ALD patients at the early stage of cerebral-type disease were administered Lenti-D gene therapy, which involved infusion of autologous CD34+ cells transduced with the elivaldogene tavalentivec (Lenti-D) lentiviral vector as a Phase II/III investigational trial [39]. Based on the results, the Food and Drug Administration in the US has granted the Breakthrough Therapy designation to Lenti-D™ for treating patients with the cerebral type of ALD on 23 May 2018 [http://investor.bluebirdbio.com/news-releases/news-release-details/fda-grants-breakthrough-therapy-designation-lenti-dtm-treatment#].

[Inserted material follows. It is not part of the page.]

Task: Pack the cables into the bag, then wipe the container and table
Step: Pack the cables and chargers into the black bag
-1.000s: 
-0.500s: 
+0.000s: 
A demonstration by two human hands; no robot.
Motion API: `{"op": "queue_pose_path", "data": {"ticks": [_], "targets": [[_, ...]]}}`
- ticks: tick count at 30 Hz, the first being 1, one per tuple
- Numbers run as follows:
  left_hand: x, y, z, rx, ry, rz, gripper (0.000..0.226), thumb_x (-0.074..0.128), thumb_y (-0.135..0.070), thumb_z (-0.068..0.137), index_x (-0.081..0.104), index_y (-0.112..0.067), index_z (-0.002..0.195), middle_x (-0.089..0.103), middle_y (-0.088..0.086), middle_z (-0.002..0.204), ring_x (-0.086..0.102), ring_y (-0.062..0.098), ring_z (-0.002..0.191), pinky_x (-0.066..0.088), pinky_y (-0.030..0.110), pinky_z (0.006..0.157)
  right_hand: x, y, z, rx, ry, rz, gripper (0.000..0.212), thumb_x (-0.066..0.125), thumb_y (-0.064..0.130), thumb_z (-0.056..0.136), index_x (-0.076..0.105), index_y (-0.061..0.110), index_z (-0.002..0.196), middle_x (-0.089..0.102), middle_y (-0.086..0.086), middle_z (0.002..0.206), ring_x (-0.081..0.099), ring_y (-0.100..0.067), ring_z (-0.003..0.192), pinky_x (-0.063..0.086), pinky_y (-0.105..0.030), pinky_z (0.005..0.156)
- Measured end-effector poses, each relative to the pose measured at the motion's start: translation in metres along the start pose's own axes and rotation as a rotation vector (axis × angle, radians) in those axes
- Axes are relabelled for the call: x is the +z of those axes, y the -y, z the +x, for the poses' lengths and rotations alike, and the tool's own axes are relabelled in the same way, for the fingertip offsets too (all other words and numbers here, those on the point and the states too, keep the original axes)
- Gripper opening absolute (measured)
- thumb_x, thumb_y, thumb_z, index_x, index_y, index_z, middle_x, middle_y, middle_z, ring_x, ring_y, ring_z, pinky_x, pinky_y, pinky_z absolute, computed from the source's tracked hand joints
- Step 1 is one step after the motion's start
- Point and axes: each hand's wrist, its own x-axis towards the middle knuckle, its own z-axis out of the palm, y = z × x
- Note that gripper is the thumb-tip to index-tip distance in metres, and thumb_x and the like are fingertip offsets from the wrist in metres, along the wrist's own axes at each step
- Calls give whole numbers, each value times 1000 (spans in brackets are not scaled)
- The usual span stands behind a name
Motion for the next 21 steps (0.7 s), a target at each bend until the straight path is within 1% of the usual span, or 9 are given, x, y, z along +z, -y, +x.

Newborn mass screening (NBS)

In New York State, neonatal mass screening for ALD was initiated since 30 December 2013. During the first 3 years, New York State screened over 700,000 newborns and identified 45 babies with ALD, 22 boys and 23 girls [https://adrenoleukodystrophy.info/clinical-diagnosis/newborn-screening]; this should also be considered in Japan. However, several limitations must be overcome, including the establishment of a precise diagnostic algorithm even for diagnosing female ALD patients and other peroxisomal diseases, the system of genetic counseling for family members of the patients found by NBS, and a long-term follow-up system for affected male ALD patients.

How to overcome ALD in Japan

Currently, early diagnosis is the most important factor in overcoming ALD; therefore, it is important to disseminate the disease concept of ALD and maintain a prompt diagnostic system to detect VLCFA and ABCD1 mutations. Furthermore, it is important to detect pre-symptomatic patients by familial analysis from the probands through genetic counseling and ensure their long-term follow-up nationwide. These efforts will enable the introduction of NBS in Japan.

Conclusion

The prognosis of many peroxisomal patients is expected to be improved by the efficient diagnostic system combined with peroxisomal metabolite screening and NGS, as well as by the rapid diagnostic system for postsymptomatic ALD and efforts to detect pre-symptomatic ALD patients.